Clark le echó un vistazo al civil, que estaba limándose las uñas con un diminuto cortauñas colgado de un llavero. El civil debió de comprender la expresión de la cara de Clark. Se encogió de hombros por respuesta.
Cuando Dunnstreet concluyó al fin su presentación, fue a las impresoras y les entregó a cada uno un grueso documento, todavía caliente y oliendo a tinta. Clark hojeó su copia. Halló cientos de páginas con información sobre cómo lidiar con saqueadores en un caso de ley marcial.
—Su Documento de Parámetros Operativos, caballeros. Por favor, no lo pierdan. Sería una fisura importante en la seguridad nacional. Define los poderes que asumirán y las herramientas y el equipo que requisarán en defensa de la libertad.
—Es como el catálogo de productos electrónicos Sharper Image —el civil sonrió con malicia—, pero con más gas nervioso.
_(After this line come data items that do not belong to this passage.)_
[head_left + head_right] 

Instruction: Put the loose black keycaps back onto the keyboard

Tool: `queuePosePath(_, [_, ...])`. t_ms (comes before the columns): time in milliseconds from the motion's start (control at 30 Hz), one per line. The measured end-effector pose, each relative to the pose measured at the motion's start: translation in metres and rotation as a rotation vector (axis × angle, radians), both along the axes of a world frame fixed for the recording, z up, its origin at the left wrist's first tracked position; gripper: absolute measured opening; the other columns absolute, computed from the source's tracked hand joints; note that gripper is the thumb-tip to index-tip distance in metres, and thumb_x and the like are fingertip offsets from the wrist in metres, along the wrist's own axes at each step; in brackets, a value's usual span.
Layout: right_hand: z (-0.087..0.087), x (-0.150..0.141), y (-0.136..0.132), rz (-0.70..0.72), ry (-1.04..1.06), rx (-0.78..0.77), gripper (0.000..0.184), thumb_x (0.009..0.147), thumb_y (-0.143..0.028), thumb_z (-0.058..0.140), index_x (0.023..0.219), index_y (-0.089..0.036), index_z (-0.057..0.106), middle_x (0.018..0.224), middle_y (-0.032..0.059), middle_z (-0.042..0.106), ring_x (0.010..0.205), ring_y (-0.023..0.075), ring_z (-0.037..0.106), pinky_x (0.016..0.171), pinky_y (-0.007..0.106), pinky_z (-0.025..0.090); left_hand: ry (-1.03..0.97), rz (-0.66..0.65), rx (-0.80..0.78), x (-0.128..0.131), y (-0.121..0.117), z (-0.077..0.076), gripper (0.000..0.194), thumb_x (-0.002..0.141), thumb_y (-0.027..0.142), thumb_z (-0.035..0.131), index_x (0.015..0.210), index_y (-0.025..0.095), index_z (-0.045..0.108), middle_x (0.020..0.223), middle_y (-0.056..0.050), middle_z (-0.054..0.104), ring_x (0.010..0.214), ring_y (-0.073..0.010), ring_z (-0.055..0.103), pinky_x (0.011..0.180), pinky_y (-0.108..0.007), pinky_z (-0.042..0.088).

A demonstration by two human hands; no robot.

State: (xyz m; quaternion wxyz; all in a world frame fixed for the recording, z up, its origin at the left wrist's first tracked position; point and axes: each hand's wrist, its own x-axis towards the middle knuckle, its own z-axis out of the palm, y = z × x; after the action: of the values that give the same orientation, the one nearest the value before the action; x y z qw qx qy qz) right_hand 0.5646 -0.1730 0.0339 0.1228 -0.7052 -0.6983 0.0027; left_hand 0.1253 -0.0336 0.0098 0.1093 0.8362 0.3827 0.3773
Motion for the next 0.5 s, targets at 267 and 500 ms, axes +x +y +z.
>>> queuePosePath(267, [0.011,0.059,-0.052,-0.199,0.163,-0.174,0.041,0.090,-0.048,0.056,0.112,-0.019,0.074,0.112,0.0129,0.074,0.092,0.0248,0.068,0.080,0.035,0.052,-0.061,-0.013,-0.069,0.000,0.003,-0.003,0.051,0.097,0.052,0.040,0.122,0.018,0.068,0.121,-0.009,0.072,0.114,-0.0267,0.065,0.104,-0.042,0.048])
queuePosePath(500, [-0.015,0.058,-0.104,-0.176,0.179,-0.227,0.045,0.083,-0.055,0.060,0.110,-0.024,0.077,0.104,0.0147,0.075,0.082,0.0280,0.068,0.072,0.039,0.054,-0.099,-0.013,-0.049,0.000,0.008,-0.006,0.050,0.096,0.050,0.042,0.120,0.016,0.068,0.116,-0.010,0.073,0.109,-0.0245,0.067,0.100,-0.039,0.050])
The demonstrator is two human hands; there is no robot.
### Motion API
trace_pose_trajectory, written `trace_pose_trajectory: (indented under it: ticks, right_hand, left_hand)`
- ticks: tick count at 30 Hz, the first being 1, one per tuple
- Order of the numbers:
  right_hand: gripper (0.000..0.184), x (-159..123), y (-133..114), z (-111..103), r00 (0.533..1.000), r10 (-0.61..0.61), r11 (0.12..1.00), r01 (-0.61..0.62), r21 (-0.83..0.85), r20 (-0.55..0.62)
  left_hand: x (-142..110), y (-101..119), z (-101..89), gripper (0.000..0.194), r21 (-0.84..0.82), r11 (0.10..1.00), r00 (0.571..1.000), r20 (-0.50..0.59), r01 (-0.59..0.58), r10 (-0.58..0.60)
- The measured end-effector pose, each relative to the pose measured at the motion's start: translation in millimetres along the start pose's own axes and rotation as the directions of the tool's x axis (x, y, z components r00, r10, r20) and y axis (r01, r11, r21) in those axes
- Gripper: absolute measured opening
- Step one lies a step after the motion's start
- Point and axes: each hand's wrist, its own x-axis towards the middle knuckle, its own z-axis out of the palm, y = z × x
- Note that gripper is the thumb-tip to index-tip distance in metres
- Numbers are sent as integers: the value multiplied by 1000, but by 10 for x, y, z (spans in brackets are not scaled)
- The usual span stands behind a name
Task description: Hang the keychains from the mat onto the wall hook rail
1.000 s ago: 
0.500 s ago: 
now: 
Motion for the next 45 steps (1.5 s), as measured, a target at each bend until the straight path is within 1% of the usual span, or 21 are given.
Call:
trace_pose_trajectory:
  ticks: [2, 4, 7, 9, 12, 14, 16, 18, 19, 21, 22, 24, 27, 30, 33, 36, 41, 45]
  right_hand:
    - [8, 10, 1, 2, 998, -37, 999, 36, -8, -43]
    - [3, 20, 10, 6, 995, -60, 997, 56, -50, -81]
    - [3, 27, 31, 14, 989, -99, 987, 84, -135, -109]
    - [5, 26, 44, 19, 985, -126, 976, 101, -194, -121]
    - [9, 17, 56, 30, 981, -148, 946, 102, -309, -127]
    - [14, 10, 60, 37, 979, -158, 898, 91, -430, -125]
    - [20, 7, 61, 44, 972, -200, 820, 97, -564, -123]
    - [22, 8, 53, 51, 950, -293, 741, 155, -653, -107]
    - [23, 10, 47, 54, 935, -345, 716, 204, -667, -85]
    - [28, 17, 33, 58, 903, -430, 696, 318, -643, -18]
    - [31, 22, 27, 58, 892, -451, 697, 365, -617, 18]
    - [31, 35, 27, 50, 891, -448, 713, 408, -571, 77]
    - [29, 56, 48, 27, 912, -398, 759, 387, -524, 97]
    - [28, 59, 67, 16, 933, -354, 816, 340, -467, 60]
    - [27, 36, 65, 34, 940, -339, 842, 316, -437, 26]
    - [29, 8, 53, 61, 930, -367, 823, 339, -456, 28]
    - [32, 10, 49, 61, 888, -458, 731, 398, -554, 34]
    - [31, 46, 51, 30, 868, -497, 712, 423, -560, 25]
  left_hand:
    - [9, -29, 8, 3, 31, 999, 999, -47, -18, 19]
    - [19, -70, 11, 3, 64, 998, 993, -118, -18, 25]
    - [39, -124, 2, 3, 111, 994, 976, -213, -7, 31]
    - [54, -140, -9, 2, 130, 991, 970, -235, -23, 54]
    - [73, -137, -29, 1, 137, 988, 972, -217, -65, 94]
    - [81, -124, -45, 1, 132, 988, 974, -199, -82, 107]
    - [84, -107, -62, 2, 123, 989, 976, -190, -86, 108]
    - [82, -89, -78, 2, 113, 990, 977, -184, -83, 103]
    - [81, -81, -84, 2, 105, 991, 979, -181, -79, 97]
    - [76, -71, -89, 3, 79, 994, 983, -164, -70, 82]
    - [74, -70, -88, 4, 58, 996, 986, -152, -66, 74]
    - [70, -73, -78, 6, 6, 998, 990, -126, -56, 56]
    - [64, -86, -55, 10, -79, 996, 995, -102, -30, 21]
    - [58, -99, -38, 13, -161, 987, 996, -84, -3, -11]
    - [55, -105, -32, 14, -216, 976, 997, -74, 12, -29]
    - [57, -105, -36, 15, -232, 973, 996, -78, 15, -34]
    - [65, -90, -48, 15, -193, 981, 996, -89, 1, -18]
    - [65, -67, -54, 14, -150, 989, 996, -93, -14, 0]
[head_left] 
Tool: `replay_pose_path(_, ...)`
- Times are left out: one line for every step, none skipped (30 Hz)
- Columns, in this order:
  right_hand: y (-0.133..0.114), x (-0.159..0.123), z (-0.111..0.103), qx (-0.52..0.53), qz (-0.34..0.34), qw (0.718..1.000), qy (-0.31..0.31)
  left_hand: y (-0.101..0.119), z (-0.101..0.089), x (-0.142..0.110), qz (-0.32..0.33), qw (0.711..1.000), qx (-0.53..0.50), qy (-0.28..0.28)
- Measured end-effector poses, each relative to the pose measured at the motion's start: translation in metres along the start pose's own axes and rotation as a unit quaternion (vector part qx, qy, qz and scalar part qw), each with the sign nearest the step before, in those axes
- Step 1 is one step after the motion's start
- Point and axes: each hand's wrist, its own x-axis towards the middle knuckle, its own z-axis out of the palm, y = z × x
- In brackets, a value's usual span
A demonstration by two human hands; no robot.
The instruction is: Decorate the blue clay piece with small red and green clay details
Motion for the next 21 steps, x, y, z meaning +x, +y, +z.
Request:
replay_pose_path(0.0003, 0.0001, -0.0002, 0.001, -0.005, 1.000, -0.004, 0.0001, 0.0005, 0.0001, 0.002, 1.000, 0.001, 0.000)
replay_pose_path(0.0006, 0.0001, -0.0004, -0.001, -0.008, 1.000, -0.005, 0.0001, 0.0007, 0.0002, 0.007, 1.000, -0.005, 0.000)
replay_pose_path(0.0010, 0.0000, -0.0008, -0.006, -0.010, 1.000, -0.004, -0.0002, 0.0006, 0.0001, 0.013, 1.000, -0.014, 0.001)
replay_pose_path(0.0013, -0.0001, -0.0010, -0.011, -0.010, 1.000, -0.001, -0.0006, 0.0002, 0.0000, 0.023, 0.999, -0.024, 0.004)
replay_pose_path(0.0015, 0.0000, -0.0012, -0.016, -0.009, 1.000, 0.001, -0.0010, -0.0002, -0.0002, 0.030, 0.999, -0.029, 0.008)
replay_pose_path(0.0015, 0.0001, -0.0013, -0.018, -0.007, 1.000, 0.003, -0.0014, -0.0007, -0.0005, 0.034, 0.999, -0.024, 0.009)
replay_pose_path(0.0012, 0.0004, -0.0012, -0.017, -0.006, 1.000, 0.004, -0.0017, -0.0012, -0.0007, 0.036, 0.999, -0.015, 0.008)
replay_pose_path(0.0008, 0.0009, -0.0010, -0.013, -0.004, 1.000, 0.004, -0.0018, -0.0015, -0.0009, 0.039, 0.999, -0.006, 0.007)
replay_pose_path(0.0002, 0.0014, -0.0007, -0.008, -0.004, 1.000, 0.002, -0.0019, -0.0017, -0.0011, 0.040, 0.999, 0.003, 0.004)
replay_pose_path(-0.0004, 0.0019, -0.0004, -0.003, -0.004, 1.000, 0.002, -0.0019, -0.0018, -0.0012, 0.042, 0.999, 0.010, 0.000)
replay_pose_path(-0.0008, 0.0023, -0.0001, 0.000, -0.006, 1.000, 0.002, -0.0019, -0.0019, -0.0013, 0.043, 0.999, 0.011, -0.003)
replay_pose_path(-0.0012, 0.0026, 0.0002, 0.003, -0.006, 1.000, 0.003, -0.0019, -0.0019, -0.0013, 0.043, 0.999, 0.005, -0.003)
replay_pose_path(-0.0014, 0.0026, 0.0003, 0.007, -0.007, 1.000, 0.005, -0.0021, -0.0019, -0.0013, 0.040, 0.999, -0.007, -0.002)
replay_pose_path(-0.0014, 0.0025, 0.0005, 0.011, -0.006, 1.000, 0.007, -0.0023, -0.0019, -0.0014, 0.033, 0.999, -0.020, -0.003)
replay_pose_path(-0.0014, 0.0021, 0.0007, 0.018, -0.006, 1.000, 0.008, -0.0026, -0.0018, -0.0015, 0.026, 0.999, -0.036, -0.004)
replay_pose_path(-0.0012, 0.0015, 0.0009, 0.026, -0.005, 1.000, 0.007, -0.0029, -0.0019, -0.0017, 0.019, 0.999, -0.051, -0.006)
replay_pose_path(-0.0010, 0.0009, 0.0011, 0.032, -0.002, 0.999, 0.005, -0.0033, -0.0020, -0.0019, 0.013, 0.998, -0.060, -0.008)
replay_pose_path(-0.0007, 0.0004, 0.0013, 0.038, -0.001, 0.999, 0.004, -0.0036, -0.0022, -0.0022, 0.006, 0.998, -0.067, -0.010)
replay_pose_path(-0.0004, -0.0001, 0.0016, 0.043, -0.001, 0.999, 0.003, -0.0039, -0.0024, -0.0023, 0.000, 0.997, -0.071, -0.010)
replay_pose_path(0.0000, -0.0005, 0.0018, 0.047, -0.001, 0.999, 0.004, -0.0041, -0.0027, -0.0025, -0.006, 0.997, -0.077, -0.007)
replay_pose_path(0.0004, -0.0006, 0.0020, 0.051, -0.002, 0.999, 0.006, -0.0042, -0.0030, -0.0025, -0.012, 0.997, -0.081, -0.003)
Clark pasó las páginas hasta el final del documento. Un voluminoso capítulo se ocupaba de cuándo estaba justificado el uso de fuerza letal contra ciudadanos sanos y cuando no. Básicamente cuando quisiera, dedujo por lo que leyó. Tan sólo necesitaba saber qué código de tres cifras utilizar más tarde al rellenar el formulario posterior a la acción. Clark lo depositó cuidadosamente en la mesa, alineado con el borde.
Se aclaró la garganta. Era hora de volver a la realidad. Forzó su mente a ponerse en blanco para poder hacer el salto.
—Muchas gracias por la presentación, agente Dunnstreet —dijo levantándose de la silla—. Tengo información que me gustaría enseñarle personalmente. —Abrió los cierres de su maletín y sacó los papeles que Vikram le había preparado.
—Me gustan tanto los datos crudos —anunció Dunnstreet, retorciéndose los dedos juntos, a la altura del hombro, hasta que se separaron con un ruido seco.